_Task to complete_. Look through the records below for the line holding "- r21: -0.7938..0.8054". Write it out exactly, with each following line through the line holding "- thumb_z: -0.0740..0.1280".

BEGIN Exercise data

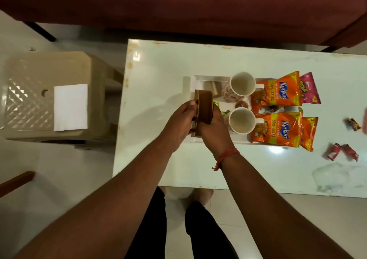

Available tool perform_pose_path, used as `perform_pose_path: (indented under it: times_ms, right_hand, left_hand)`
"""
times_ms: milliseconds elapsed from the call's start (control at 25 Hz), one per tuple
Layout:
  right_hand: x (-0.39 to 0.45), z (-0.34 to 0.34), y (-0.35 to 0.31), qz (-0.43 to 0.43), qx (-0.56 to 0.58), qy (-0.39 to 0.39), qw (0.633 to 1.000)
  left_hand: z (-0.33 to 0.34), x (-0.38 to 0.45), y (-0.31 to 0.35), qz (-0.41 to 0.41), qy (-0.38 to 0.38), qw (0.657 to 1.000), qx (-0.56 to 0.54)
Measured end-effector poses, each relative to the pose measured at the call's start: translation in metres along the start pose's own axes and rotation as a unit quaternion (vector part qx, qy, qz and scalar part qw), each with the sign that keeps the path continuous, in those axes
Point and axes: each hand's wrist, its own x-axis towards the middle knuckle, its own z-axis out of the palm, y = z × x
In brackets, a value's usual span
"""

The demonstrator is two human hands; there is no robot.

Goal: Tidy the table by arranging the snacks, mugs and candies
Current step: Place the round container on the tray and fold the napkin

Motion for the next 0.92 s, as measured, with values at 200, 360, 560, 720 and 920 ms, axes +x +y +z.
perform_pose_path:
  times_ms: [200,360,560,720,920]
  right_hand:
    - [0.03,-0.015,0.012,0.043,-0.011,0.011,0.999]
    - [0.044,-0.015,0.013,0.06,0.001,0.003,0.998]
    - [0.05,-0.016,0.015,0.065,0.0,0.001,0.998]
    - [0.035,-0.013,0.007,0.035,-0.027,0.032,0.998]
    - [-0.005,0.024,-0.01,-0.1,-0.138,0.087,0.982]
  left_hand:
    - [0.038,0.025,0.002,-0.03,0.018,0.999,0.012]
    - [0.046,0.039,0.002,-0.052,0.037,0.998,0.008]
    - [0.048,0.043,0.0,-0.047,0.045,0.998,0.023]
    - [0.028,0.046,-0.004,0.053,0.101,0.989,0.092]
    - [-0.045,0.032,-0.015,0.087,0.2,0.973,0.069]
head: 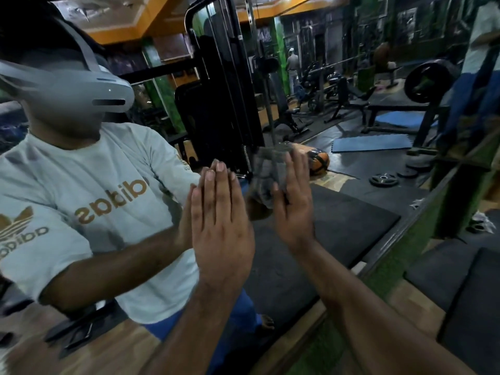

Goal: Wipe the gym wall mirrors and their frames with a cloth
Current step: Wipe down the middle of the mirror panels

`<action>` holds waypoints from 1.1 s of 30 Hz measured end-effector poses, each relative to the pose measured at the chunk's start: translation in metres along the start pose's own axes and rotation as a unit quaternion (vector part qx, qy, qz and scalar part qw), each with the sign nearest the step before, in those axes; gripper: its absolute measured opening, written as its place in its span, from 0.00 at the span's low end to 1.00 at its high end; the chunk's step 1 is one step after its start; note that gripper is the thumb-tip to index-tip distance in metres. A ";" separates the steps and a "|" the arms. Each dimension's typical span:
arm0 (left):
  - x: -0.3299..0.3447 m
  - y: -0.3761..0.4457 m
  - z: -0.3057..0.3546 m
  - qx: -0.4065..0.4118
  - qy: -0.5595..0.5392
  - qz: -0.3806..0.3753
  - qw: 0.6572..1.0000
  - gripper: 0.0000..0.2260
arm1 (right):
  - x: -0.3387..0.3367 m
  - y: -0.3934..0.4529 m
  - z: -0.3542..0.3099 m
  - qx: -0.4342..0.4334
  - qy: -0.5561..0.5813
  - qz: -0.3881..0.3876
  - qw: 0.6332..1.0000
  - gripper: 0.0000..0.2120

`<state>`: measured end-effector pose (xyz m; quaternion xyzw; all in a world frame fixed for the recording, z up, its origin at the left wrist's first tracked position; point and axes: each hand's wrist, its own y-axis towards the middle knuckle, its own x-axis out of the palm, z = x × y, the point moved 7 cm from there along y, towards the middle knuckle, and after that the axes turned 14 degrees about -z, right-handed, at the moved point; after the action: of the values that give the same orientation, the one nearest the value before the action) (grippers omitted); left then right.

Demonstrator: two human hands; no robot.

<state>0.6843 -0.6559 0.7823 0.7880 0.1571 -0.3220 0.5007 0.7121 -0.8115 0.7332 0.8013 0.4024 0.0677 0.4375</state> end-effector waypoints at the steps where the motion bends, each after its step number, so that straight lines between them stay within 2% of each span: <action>1: 0.001 -0.002 -0.001 0.006 0.004 0.000 1.000 0.34 | 0.000 -0.008 0.020 0.066 0.038 0.020 0.997 0.28; 3: 0.002 -0.003 -0.002 0.016 0.009 -0.001 1.000 0.34 | 0.001 -0.019 0.041 0.216 0.177 0.081 0.957 0.32; 4: 0.002 -0.003 -0.002 0.021 0.011 -0.003 1.000 0.33 | 0.003 -0.018 0.036 0.257 0.221 0.096 0.936 0.35; 5: 0.001 -0.004 -0.002 0.025 0.010 -0.004 1.000 0.32 | 0.003 -0.011 0.020 0.260 0.229 0.086 0.934 0.35; 8: -0.006 -0.008 -0.007 0.015 -0.011 0.010 1.000 0.29 | 0.000 0.006 -0.043 0.127 0.138 -0.007 0.982 0.29; 11: -0.013 -0.013 -0.021 -0.019 -0.009 0.008 1.000 0.34 | 0.007 -0.007 -0.045 0.014 0.003 -0.051 0.999 0.30; 12: -0.013 -0.014 -0.025 -0.021 -0.004 0.005 1.000 0.36 | 0.010 -0.015 -0.031 0.027 -0.014 -0.039 0.999 0.30; 14: -0.013 -0.017 -0.032 -0.016 0.006 0.005 1.000 0.37 | 0.010 -0.029 -0.003 0.129 0.034 0.003 0.991 0.32; 16: -0.010 -0.021 -0.034 -0.001 0.015 -0.002 1.000 0.37 | 0.013 -0.037 0.001 0.210 0.090 0.029 0.973 0.33; 17: -0.009 -0.021 -0.034 0.007 0.017 0.000 1.000 0.37 | 0.017 -0.034 -0.009 0.216 0.099 0.027 0.971 0.34; 19: -0.012 -0.022 -0.036 0.010 0.017 0.003 1.000 0.35 | 0.024 -0.021 -0.043 0.151 0.077 -0.002 0.985 0.34; 21: -0.015 -0.022 -0.038 0.022 0.007 0.009 1.000 0.35 | 0.030 -0.014 -0.071 0.018 0.021 -0.041 0.999 0.31; 23: -0.021 -0.026 -0.042 0.041 -0.013 0.016 0.999 0.33 | 0.033 -0.021 -0.066 -0.057 -0.047 -0.048 0.996 0.30; 25: -0.027 -0.038 -0.055 0.029 -0.026 0.034 0.999 0.31 | 0.032 -0.036 -0.038 -0.010 -0.048 -0.026 0.998 0.31; 27: -0.032 -0.049 -0.073 -0.007 -0.012 0.040 0.999 0.31 | 0.031 -0.049 -0.015 0.131 0.053 0.019 0.990 0.33; 29: -0.033 -0.057 -0.089 -0.024 0.007 0.016 1.000 0.34 | 0.044 -0.050 -0.026 0.237 0.135 0.058 0.960 0.35; 31: -0.034 -0.059 -0.097 0.008 0.020 -0.008 1.000 0.35 | 0.056 -0.039 -0.065 0.221 0.142 0.054 0.963 0.34; 33: -0.037 -0.060 -0.102 0.051 0.007 -0.019 0.999 0.36 | 0.067 -0.032 -0.109 0.104 0.104 0.018 0.989 0.32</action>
<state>0.6578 -0.5352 0.7951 0.8114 0.1589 -0.3337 0.4528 0.6883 -0.6846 0.7590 0.8385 0.4357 0.1165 0.3059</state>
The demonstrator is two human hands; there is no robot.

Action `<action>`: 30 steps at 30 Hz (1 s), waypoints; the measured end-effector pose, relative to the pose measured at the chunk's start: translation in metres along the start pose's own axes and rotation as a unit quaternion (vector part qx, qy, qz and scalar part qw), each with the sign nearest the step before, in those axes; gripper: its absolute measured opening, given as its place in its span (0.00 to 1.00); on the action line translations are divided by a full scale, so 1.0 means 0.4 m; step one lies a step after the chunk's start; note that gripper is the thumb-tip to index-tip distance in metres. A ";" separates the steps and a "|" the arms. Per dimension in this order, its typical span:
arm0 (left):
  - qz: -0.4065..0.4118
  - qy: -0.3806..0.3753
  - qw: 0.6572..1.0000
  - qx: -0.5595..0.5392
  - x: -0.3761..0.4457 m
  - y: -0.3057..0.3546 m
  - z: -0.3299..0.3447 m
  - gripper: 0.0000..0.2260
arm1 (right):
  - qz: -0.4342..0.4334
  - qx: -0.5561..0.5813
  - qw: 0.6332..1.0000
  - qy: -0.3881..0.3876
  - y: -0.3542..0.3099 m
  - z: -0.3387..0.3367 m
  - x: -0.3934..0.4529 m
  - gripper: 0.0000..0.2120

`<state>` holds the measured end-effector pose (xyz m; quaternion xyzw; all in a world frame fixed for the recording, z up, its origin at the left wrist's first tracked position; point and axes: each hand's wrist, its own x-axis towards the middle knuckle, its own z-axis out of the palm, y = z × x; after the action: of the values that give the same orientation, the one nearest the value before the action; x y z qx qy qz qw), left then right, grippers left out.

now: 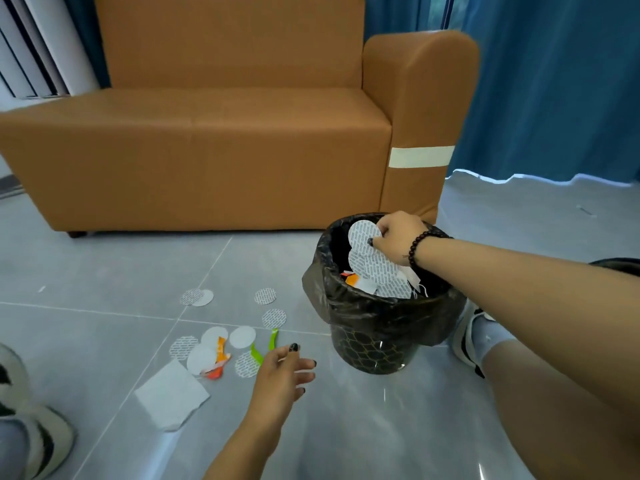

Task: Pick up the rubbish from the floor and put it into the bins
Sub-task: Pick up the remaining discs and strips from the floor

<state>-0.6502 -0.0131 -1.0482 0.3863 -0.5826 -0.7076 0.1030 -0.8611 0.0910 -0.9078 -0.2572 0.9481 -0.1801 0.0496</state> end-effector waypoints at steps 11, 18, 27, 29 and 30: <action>0.022 0.176 0.983 -0.042 0.126 -0.084 -0.225 0.07 | 0.010 -0.141 0.980 0.138 -0.077 0.029 0.054 0.15; 0.047 0.317 0.939 0.128 0.126 -0.192 -0.364 0.13 | -0.257 -0.082 0.955 0.126 -0.331 0.248 -0.021 0.15; 0.123 0.195 0.891 0.392 0.195 -0.253 -0.462 0.27 | -0.043 0.007 0.985 -0.166 -0.276 0.651 -0.054 0.14; 0.111 0.191 0.865 0.451 0.214 -0.253 -0.472 0.27 | -0.004 0.006 0.986 -0.166 -0.244 0.718 -0.062 0.22; 0.103 0.193 0.850 0.479 0.217 -0.249 -0.472 0.26 | -0.004 -0.006 0.988 -0.155 -0.234 0.742 -0.069 0.25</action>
<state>-0.5531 -0.1755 -1.1797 0.4543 -0.8541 -0.2373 0.0880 -0.7380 -0.0638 -1.1494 -0.2858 0.9291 -0.1330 0.1934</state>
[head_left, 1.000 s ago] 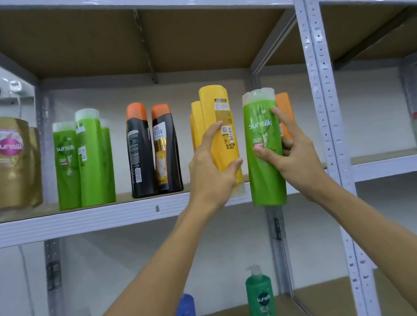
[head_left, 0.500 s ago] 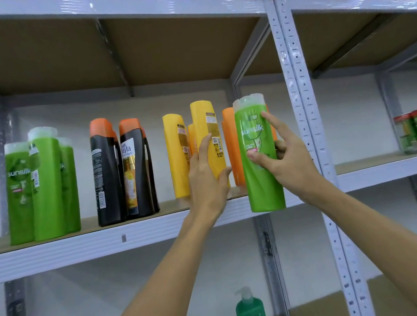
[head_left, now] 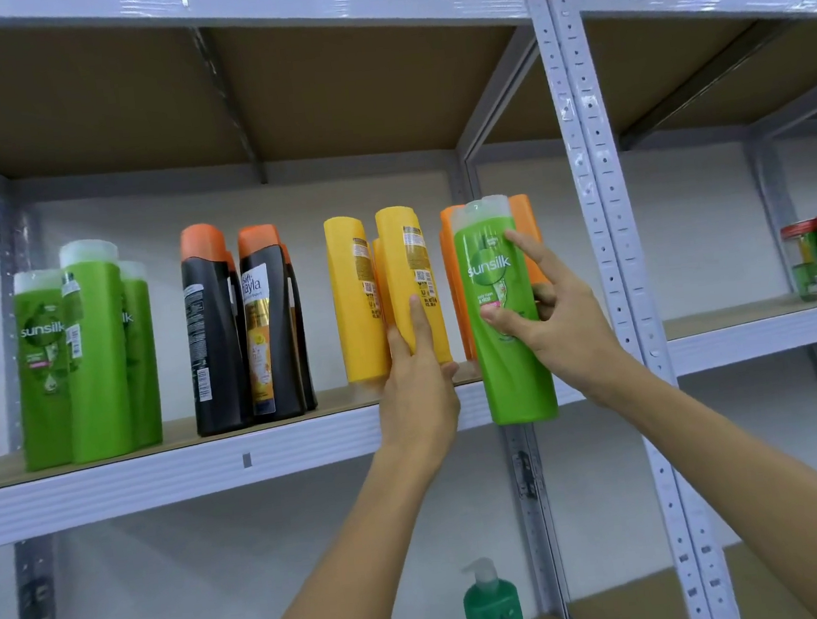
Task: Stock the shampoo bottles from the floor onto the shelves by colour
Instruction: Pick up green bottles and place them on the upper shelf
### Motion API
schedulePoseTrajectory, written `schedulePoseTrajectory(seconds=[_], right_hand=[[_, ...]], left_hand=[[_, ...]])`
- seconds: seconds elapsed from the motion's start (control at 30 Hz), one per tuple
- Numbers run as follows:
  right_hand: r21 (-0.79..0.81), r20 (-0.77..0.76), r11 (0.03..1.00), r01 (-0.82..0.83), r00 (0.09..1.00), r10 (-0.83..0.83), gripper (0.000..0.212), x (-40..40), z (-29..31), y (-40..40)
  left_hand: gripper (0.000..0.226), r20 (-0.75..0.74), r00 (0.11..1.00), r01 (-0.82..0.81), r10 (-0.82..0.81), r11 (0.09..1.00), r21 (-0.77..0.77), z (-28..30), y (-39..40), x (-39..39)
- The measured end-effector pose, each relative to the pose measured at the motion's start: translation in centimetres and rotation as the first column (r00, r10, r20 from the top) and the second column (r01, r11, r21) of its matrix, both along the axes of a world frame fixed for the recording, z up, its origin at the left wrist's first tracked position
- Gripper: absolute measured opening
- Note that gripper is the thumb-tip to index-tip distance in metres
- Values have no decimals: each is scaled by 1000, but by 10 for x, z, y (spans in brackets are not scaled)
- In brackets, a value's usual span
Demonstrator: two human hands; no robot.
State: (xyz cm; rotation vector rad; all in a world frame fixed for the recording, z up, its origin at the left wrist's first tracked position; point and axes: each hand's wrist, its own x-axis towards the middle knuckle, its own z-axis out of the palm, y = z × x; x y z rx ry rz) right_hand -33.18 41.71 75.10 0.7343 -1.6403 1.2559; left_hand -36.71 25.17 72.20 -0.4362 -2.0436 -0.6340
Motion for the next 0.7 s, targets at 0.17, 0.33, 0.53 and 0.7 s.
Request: schedulePoseTrajectory(seconds=[0.17,0.33,0.53,0.7], right_hand=[[-10,14,1000,-16,1000,16,78,-1,-4,-4],[-24,7,999,-47,999,47,77,1,-4,-15],[-11,-9,996,-84,996,84,76,6,-1,-41],[19,-28,990,-136,990,137,75,15,5,-75]], left_hand=[[90,7,998,-64,64,998,-16,-1,-1,-4],[73,-18,996,-88,88,996,-29,-15,-9,5],[58,-363,929,30,-79,990,-137,-50,-56,13],[60,-412,911,-92,6,978,-190,-68,-123,18]])
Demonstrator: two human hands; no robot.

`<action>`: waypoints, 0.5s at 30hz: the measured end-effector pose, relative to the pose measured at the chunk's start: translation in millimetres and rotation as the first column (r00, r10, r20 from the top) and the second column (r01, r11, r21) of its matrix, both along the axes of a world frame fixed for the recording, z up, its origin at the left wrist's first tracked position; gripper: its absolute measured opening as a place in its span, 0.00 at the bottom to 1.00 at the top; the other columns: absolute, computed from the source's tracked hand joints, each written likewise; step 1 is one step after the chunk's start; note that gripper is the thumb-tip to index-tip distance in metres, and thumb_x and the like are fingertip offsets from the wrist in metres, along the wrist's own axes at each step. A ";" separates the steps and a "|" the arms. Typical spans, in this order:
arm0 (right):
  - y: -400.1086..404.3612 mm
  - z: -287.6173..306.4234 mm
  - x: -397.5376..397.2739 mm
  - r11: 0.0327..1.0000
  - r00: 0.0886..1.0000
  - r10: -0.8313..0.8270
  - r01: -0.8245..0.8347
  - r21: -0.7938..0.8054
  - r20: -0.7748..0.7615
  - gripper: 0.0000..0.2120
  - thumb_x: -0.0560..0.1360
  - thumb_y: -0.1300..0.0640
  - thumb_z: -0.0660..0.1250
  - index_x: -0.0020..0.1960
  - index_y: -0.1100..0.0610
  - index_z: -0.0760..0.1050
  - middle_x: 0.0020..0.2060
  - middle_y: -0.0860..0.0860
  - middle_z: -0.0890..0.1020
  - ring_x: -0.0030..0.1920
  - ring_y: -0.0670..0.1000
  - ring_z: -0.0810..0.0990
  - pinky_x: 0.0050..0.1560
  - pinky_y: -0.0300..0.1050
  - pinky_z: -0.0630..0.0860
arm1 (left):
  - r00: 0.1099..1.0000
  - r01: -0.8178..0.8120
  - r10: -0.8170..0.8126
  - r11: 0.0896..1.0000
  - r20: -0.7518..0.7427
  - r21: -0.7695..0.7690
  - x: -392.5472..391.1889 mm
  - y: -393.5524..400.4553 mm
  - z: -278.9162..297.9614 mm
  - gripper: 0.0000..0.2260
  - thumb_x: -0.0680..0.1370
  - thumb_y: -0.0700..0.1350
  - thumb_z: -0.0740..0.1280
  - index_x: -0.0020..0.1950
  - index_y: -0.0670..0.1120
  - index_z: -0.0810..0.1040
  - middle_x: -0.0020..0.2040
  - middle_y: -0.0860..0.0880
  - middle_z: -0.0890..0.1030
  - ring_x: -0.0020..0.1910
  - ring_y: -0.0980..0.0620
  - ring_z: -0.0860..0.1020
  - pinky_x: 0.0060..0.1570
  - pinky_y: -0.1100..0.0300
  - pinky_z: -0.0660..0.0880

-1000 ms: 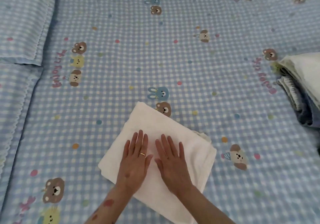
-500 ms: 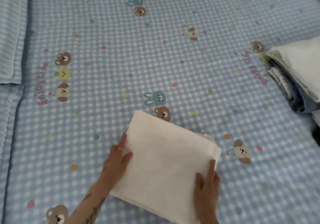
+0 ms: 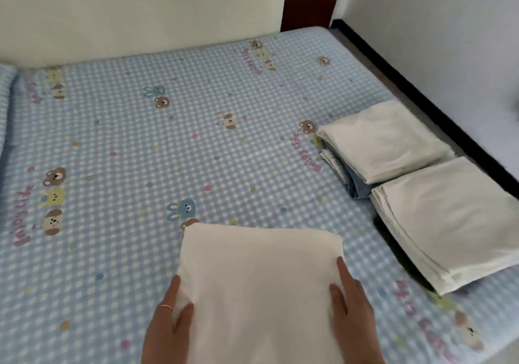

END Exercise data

_Completed task_.
  - r21: -0.7938..0.8054
  - r20: -0.7748..0.7615
  - gripper: 0.0000..0.2120
  - thumb_x: -0.0560..0.1360
  - thumb_y: -0.1300..0.0640
  - thumb_z: -0.0660..0.1250
  - index_x: -0.0020..0.1960
  - index_y: -0.1100..0.0610
  - index_z: -0.0760..0.1050
  - middle_x: 0.0020..0.2060
  - middle_y: -0.0860..0.0860
  - middle_z: -0.0890..0.1020
  - ring_x: -0.0030..0.1920
  - ring_y: -0.0670..0.1000
  - ring_z: -0.0810..0.0990
  - pinky_x: 0.0050..0.1560
  - pinky_y: -0.0300..0.1050
  - pinky_z: -0.0630..0.0860
arm1 (left):
  - r00: 0.1099..1.0000
  - r01: -0.8178..0.8120
  - r10: -0.8170..0.8126
  - r11: 0.0896..1.0000
  - r20: -0.7518..0.7427
  - r21: -0.7695..0.7690
  - x: -392.5472..391.1889 mm
  - y: -393.5524..400.4553 mm
  - z: -278.9162..297.9614 mm
  - gripper: 0.0000..0.2260
  - thumb_x: -0.0680..0.1370
  - thumb_y: -0.0700..0.1350
  - thumb_z: -0.0740..0.1280

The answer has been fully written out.